Authentication and authorization of Pipeline users with OAuth2 and Vault

Security series:
Authentication and authorization of Pipeline users with OAuth2 and Vault
Dynamic credentials with Vault using Kubernetes Service Accounts
Dynamic SSH with Vault and Pipeline

Pipeline is quickly moving towards an as a Service milestone, where the Pipeline PaaS will be available for the masses and early adopters as a hosted service as well (current deployments are all self-hosted). The hosted version, as many PaaS offerings will be a multitenant service. The resource and performance isolation of tenants will be handled by the underlying platform/core building block - Kubernetes (this topic deserves a post on its own). In this blogpost we are going to talk about authentication authn and authorization authz in Pipeline and briefly touch on the topics of SSO and securing the internal communication of the Kubernetes cluster itself using the same mechanisms.

Authentication using OAuth2 tokens

For Authentication we are going to use OAuth2 via delegating user authentication to the service that hosts the user account. There are plenty of OAuth2 identity providers out there: GitHub, Google, Facebook, Azure Active Directory, Twitter and Salesforce to mention only the biggest ones.
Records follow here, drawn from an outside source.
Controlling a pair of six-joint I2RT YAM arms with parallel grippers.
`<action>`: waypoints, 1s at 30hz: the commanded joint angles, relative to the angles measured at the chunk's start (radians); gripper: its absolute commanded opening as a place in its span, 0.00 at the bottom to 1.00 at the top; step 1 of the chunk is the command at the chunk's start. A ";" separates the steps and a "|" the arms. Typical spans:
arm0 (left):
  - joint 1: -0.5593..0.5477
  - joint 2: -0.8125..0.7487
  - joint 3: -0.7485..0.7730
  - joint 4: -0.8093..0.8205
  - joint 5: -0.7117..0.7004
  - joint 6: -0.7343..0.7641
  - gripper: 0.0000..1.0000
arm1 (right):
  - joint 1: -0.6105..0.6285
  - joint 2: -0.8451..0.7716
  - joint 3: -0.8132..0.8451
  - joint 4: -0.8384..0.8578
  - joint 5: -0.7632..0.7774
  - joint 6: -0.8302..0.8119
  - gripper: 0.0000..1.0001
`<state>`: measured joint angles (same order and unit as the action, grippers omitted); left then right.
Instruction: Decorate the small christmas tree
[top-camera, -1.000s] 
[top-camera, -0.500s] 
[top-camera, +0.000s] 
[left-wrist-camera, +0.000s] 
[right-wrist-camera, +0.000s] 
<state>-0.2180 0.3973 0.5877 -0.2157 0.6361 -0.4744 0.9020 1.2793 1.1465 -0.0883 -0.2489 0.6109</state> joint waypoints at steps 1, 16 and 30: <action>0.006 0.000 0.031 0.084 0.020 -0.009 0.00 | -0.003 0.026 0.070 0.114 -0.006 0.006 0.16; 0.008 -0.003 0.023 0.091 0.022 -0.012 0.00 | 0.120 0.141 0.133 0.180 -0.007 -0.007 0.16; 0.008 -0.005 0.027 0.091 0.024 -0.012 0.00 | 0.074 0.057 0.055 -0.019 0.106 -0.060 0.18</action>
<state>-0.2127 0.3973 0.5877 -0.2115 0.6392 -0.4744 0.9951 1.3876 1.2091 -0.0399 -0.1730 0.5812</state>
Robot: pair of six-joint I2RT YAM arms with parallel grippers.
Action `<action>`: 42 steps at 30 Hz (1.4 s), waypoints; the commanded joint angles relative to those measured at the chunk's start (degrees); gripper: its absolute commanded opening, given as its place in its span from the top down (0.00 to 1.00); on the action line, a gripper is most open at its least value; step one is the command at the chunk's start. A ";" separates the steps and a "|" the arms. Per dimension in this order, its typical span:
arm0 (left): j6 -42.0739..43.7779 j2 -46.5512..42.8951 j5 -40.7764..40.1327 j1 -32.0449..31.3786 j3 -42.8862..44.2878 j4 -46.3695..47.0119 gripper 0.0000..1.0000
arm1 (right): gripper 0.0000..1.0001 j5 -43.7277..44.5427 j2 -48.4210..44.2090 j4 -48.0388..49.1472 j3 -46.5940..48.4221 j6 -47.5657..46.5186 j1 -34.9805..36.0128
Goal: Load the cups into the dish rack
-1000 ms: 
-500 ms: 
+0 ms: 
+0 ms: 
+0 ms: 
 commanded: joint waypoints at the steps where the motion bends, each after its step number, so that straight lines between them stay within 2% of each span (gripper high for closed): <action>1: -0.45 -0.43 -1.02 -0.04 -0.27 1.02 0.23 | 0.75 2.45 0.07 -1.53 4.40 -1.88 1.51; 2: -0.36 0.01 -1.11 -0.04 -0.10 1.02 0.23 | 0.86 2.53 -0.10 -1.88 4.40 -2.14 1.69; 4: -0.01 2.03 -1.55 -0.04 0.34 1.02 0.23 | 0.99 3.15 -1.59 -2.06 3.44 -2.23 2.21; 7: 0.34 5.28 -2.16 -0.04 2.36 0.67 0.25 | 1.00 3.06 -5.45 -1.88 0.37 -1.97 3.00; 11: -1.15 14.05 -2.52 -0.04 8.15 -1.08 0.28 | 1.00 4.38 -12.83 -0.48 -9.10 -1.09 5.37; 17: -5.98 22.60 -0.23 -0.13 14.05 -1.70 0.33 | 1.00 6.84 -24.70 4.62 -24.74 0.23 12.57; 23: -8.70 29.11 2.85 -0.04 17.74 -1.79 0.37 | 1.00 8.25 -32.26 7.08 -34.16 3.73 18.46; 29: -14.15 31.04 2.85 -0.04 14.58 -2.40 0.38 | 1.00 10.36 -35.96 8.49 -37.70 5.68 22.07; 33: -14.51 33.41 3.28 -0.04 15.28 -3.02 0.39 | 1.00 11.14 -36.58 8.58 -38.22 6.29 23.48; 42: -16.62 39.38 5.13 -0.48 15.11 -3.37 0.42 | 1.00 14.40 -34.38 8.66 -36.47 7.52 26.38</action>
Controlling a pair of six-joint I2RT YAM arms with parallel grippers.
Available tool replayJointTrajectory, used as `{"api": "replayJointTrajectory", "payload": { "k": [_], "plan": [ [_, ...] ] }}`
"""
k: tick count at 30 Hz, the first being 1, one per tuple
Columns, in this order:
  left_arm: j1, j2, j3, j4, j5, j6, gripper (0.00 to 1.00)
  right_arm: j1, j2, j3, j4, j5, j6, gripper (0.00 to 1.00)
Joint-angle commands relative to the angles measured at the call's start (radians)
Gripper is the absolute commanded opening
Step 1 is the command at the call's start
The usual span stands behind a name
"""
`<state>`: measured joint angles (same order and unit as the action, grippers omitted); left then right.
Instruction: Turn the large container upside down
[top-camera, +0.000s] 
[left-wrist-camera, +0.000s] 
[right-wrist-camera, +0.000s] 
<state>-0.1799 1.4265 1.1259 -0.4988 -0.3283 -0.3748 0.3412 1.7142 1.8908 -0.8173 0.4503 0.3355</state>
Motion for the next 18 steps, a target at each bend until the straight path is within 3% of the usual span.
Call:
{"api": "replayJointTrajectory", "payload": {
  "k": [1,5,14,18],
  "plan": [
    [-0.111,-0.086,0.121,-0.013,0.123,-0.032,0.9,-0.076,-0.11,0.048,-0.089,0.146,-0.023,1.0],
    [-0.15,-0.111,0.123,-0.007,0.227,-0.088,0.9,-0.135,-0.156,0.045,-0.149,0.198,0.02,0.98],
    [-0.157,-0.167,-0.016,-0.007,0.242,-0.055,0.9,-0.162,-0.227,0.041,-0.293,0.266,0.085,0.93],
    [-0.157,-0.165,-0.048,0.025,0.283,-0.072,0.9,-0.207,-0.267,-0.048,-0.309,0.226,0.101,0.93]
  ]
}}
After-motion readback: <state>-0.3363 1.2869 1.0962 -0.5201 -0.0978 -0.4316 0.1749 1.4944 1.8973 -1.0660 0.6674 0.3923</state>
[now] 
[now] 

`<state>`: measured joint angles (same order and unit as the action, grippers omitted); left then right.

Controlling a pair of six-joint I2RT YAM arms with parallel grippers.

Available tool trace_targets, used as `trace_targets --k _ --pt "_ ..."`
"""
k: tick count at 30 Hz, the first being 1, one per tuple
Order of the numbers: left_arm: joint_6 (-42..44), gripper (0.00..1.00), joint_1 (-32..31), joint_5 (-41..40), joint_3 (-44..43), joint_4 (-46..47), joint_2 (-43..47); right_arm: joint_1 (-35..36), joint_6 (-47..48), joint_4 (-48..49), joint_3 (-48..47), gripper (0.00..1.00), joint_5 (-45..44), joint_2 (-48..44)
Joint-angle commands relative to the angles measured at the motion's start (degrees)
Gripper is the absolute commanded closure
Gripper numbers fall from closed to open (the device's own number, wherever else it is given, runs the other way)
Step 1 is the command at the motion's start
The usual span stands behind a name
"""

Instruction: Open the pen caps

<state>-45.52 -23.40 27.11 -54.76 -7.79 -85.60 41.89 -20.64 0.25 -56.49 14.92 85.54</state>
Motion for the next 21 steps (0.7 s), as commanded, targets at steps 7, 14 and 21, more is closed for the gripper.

At this time in Pipeline there is support for GitHub, mainly due to the fact that our CI/CD component is triggered by GitHub events, but we are using the very flexible QOR package which supports many major providers as a plugin mechanism, so it is just a matter of a configuration change to have support for the providers above (beside oldschool username/passwords). The main benefit of this solution is that we don’t have to store any user credentials and our users can use their existing accounts at these sites to access our service. The OAuth2 flow can be seen in the first picture. When a user hits Pipeline, they have to first login with GitHub to have a user record created in the RDBMS - the REST endpoint for that is: https://$HOST/auth/login.

Overview of the Pipeline's Auth flow

After we receive the user information from GitHub we create a user profile in our database with a generated user ID - we already use GORM and by chance QOR Auth uses GORM as well. After a successful login a session cookie gets stored in the user’s browser session. With this cookie the user is authorized to navigate through the Pipeline API but probably this is not what the desired use case is. Most of the interactions with the Pipeline API are through automations and code interactions, and an Access (Bearer) Token is more appropriate. Token creation is possible at the https://$HOST/api/v1/token REST endpoint and the returned JSON contains the token for sequential access:

{
  "token": "eyJhbGciOiJIUzI1NiIsInR5cCI6IkpXVCJ9.eyJhdWQiOiJodHRwczovL3BpcGVsaW5lLmJhbnphaWNsb3VkLmNvbSIsImV4cCI6MzAzMzYwMzI2MDA3MzQyMDAwMCwianRpIjoiMTMxOGQ0YTktMzI1ZS00YTNhLWFmNTctZjc0ZTRlODc5MTY1IiwiaWF0IjoxNTE2ODAxNjMwMDM2NzA5MDAwLCJpc3MiOiJodHRwczovL2JhbnphaWNsb3VkLmF1dGgwLmNvbS8iLCJzdWIiOiIxIiwic2NvcGUiOiJhcGk6aW52b2tlIn0.pMQrGyhc8H4Mn7CnmhfNAUv9pxecgymOWjIIi5MwCHA"
}

Now if you store this token for example in a variable within a shell, you can use cURL to call the protected parts of the API:

$ export TOKEN="eyJhbGciOiJIUzI1NiIsInR5cCI6IkpXVCJ9.eyJhdWQiOiJodHRwczovL3BpcGVsaW5lLmJhbnphaWNsb3VkLmNvbSIsImV4cCI6MzAzMzYwMzI2MDA3MzQyMDAwMCwianRpIjoiMTMxOGQ0YTktMzI1ZS00YTNhLWFmNTctZjc0ZTRlODc5MTY1IiwiaWF0IjoxNTE2ODAxNjMwMDM2NzA5MDAwLCJpc3MiOiJodHRwczovL2JhbnphaWNsb3VkLmF1dGgwLmNvbS8iLCJzdWIiOiIxIiwic2NvcGUiOiJhcGk6aW52b2tlIn0.pMQrGyhc8H4Mn7CnmhfNAUv9pxecgymOWjIIi5MwCHA"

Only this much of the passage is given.